+++ EXERCISE DATA +++

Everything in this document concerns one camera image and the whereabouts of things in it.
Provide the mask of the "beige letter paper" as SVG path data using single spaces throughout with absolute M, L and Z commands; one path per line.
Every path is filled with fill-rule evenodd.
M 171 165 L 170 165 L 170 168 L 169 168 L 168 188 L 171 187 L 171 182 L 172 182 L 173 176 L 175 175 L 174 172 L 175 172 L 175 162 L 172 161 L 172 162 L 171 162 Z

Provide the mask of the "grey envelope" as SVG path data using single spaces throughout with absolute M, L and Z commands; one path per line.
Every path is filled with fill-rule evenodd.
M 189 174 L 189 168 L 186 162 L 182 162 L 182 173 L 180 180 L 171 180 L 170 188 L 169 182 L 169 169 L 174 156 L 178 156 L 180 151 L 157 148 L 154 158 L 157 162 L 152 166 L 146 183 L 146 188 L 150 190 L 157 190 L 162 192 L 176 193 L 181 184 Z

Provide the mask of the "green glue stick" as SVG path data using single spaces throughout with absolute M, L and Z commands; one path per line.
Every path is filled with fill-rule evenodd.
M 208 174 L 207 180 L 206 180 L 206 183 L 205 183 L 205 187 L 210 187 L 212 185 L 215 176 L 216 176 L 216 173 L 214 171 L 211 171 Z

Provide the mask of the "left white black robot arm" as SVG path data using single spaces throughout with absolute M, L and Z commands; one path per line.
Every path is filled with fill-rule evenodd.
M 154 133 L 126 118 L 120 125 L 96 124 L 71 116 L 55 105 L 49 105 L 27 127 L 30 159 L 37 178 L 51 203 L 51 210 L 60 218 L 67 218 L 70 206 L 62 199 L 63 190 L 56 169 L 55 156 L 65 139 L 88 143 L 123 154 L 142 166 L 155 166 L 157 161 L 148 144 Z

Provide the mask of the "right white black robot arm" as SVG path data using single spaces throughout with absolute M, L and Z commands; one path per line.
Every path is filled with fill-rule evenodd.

+++

WHAT TO WORK ON:
A faithful copy of every record is required; output it in full.

ANSWER BOX:
Everything in this document concerns one camera image and the whereabouts of things in it.
Provide the mask of the "beige letter paper" as SVG path data using single spaces throughout with absolute M, L and Z commands; one path per line.
Every path is filled with fill-rule evenodd.
M 171 165 L 170 165 L 170 168 L 169 168 L 168 188 L 171 187 L 171 182 L 172 182 L 173 176 L 175 175 L 174 172 L 175 172 L 175 162 L 172 161 L 172 162 L 171 162 Z

Provide the mask of the "grey envelope" as SVG path data using single spaces throughout with absolute M, L and Z commands; one path per line.
Every path is filled with fill-rule evenodd.
M 189 174 L 189 168 L 186 162 L 182 162 L 182 173 L 180 180 L 171 180 L 170 188 L 169 182 L 169 169 L 174 156 L 178 156 L 180 151 L 157 148 L 154 158 L 157 162 L 152 166 L 146 183 L 146 188 L 150 190 L 157 190 L 162 192 L 176 193 L 181 184 Z

Provide the mask of the "green glue stick" as SVG path data using single spaces throughout with absolute M, L and Z commands; one path per line.
Every path is filled with fill-rule evenodd.
M 208 174 L 207 180 L 206 180 L 206 183 L 205 183 L 205 187 L 210 187 L 212 185 L 215 176 L 216 176 L 216 173 L 214 171 L 211 171 Z

Provide the mask of the "left white black robot arm" as SVG path data using single spaces throughout with absolute M, L and Z commands; one path per line.
Every path is filled with fill-rule evenodd.
M 154 133 L 126 118 L 120 125 L 96 124 L 71 116 L 55 105 L 49 105 L 27 127 L 30 159 L 37 178 L 51 203 L 51 210 L 60 218 L 67 218 L 70 206 L 62 199 L 63 190 L 56 169 L 55 156 L 65 139 L 88 143 L 123 154 L 142 166 L 155 166 L 157 161 L 148 144 Z

Provide the mask of the "right white black robot arm" as SVG path data using single spaces throughout with absolute M, L and Z commands; one path per line.
Every path is filled with fill-rule evenodd.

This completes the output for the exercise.